#### [WHAT THE TASK REQUIRES]
The records should be restated exactly from their first line through the line with "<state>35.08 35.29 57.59" in it.

(Data extracted from a collection)
Start of Block

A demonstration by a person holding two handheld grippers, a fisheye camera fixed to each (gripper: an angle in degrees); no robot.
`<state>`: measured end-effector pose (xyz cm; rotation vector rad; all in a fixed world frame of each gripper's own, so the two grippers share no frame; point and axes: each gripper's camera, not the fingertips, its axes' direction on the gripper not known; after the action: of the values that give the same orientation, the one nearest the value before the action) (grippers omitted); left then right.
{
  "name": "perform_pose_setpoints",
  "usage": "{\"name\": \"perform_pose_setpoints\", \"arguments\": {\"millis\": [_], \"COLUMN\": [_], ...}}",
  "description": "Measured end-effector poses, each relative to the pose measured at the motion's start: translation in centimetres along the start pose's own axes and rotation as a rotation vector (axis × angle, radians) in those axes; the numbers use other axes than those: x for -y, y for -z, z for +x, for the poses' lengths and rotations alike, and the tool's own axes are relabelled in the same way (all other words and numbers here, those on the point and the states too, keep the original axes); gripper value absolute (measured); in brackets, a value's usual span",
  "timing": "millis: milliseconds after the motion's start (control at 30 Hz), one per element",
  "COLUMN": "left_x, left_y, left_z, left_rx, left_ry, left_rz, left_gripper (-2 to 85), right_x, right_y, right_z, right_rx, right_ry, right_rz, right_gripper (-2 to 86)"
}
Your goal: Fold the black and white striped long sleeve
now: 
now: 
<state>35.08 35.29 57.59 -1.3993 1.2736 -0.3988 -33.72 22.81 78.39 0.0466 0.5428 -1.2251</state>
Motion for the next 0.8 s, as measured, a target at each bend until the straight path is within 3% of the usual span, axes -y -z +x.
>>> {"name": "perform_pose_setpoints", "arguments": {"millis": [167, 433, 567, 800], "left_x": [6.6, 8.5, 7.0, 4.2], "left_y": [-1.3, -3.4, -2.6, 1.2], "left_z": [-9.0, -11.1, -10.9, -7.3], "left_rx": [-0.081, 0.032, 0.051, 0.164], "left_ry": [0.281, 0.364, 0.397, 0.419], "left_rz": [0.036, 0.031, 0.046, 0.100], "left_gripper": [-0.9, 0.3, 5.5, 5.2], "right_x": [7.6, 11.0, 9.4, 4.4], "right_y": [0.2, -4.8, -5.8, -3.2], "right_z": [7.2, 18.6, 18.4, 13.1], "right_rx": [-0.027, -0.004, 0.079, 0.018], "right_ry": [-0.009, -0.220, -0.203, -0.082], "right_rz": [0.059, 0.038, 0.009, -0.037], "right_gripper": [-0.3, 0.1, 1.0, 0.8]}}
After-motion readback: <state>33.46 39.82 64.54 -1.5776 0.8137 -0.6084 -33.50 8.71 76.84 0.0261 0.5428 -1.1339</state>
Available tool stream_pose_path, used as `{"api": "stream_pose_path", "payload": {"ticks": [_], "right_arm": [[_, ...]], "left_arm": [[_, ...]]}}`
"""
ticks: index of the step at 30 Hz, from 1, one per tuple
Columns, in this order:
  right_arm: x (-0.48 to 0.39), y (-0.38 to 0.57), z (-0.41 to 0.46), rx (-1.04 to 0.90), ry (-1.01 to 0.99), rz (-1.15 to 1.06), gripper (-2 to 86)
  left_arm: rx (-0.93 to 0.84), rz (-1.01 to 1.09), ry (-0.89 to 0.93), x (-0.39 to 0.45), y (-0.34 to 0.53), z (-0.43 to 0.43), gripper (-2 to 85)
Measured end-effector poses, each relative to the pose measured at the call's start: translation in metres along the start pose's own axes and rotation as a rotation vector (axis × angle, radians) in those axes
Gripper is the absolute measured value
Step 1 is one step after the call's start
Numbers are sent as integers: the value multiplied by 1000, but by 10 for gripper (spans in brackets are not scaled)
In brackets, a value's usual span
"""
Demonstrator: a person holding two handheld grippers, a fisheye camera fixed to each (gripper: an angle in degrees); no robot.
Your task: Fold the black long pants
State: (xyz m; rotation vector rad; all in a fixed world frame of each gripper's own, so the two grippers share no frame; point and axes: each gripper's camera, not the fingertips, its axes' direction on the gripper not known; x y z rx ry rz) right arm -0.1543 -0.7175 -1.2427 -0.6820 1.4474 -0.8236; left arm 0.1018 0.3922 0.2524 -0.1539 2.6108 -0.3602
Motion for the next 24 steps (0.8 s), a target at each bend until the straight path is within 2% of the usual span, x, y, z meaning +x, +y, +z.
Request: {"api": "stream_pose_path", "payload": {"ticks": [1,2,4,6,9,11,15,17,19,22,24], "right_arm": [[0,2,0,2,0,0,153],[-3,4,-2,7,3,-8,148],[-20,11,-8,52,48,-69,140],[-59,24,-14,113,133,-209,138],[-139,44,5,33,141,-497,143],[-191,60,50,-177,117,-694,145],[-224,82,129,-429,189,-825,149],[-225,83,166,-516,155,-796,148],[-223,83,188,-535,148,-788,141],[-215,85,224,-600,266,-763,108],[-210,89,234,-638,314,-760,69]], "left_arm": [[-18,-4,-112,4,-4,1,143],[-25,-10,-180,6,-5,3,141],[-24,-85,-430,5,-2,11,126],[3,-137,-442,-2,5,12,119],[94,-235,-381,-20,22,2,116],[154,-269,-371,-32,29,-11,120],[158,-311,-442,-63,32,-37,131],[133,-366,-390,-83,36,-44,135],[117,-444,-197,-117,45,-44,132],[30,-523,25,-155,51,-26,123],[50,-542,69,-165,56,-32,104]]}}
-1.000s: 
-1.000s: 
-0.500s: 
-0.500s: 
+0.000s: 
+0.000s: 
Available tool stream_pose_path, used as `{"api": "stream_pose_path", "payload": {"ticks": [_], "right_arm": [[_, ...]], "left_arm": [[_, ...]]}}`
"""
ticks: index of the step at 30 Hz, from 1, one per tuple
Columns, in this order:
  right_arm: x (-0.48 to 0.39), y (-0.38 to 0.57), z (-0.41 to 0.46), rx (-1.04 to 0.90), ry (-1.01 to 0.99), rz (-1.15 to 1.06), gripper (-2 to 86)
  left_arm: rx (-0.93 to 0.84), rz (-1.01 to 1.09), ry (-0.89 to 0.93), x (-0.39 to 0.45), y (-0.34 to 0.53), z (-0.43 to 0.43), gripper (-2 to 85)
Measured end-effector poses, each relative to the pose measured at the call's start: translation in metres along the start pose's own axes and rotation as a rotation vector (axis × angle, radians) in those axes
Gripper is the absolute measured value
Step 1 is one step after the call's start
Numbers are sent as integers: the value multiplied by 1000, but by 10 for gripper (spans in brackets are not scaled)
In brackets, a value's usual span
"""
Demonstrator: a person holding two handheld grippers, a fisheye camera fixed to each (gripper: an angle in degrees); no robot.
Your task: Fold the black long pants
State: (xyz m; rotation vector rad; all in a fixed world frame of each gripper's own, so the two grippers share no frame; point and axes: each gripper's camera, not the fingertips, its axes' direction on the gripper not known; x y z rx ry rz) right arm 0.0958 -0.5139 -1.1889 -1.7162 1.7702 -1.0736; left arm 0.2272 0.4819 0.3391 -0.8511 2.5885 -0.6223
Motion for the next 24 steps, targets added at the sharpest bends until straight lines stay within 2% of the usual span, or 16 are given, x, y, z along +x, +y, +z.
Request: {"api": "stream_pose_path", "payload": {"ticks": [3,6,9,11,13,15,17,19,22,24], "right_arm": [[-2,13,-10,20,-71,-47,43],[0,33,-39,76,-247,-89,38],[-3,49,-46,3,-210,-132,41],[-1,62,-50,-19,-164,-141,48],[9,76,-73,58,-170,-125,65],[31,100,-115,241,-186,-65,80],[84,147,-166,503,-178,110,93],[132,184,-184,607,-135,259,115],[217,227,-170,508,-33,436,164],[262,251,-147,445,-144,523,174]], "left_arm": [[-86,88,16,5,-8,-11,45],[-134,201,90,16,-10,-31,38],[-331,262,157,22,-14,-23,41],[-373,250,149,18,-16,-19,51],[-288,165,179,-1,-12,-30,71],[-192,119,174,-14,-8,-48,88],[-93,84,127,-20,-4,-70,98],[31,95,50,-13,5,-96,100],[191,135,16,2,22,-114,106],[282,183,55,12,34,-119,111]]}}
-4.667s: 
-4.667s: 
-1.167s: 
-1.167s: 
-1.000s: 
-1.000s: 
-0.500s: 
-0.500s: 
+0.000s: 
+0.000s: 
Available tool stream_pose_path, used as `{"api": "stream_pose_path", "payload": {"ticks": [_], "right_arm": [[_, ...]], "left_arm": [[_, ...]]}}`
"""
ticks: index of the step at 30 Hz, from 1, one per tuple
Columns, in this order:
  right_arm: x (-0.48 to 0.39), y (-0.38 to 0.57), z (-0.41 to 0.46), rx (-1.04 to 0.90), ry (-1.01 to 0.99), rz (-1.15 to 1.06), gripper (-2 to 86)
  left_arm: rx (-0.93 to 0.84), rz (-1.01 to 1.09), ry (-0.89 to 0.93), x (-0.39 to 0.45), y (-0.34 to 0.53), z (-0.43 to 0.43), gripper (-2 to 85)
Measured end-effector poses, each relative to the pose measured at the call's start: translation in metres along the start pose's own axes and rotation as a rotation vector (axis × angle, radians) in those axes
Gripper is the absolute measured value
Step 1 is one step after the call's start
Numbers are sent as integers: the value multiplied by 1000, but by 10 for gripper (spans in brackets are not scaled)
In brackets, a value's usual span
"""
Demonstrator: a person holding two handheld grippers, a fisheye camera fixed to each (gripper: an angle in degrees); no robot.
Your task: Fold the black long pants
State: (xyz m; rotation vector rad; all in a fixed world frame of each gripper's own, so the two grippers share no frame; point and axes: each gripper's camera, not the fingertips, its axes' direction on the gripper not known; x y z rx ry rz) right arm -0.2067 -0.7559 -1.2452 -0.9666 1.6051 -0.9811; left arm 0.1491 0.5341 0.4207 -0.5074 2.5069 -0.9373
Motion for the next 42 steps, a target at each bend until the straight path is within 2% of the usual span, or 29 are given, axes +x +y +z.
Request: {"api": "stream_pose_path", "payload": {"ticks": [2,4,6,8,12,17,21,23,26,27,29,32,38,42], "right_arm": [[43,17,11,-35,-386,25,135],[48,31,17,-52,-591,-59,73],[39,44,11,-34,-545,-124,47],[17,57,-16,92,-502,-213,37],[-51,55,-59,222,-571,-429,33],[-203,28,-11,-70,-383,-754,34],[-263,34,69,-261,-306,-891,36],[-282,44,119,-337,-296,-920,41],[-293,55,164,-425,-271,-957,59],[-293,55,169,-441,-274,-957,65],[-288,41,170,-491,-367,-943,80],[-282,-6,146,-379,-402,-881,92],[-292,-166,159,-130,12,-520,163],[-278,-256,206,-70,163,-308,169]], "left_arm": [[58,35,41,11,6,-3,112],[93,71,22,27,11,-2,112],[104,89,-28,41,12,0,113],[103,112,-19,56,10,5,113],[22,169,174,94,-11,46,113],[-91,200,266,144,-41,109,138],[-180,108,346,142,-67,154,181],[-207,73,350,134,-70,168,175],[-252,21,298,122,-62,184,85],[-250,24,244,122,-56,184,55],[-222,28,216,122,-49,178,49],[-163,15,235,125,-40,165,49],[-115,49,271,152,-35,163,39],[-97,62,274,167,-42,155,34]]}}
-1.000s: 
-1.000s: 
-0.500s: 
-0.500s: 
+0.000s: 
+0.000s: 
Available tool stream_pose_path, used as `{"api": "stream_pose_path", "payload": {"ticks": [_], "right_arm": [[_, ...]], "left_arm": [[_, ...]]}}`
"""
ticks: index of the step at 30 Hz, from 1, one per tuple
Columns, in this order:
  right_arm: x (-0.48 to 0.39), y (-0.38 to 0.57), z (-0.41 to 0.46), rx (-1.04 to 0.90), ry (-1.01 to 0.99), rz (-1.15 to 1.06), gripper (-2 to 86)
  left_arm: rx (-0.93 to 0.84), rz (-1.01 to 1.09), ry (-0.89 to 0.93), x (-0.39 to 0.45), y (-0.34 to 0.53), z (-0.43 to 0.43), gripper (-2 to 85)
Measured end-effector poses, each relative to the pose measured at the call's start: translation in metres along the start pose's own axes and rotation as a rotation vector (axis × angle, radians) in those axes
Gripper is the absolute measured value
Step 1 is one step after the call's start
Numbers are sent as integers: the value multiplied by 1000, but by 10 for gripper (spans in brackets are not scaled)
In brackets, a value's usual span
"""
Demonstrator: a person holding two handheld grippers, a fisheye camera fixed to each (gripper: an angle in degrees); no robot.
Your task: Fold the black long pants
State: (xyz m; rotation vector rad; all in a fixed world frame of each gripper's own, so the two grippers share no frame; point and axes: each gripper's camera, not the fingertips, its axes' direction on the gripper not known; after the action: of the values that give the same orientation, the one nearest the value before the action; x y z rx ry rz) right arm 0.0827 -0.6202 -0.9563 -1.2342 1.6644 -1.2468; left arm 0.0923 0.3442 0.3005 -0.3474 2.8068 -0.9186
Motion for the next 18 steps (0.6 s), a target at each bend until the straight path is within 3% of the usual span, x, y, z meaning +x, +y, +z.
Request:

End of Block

#### [RESULT BELOW]
A demonstration by a person holding two handheld grippers, a fisheye camera fixed to each (gripper: an angle in degrees); no robot.
`<state>`: measured end-effector pose (xyz cm; rotation vector rad; all in a fixed world frame of each gripper's own, so the two grippers share no frame; point and axes: each gripper's camera, not the fingertips, its axes' direction on the gripper not known; after the action: of the values that give the same orientation, the one nearest the value before the action) (grippers omitted); left then right.
{
  "name": "perform_pose_setpoints",
  "usage": "{\"name\": \"perform_pose_setpoints\", \"arguments\": {\"millis\": [_], \"COLUMN\": [_], ...}}",
  "description": "Measured end-effector poses, each relative to the pose measured at the motion's start: translation in centimetres along the start pose's own axes and rotation as a rotation vector (axis × angle, radians) in those axes; the numbers use other axes than those: x for -y, y for -z, z for +x, for the poses' lengths and rotations alike, and the tool's own axes are relabelled in the same way (all other words and numbers here, those on the point and the states too, keep the original axes); gripper value absolute (measured); in brackets, a value's usual span",
  "timing": "millis: milliseconds after the motion's start (control at 30 Hz), one per element",
  "COLUMN": "left_x, left_y, left_z, left_rx, left_ry, left_rz, left_gripper (-2 to 85), right_x, right_y, right_z, right_rx, right_ry, right_rz, right_gripper (-2 to 86)"
}
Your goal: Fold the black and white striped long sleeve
now: 
now: 
<state>35.08 35.29 57.59 -1.3993 1.2736 -0.3988 -33.72 22.81 78.39 0.0466 0.5428 -1.2251</state>

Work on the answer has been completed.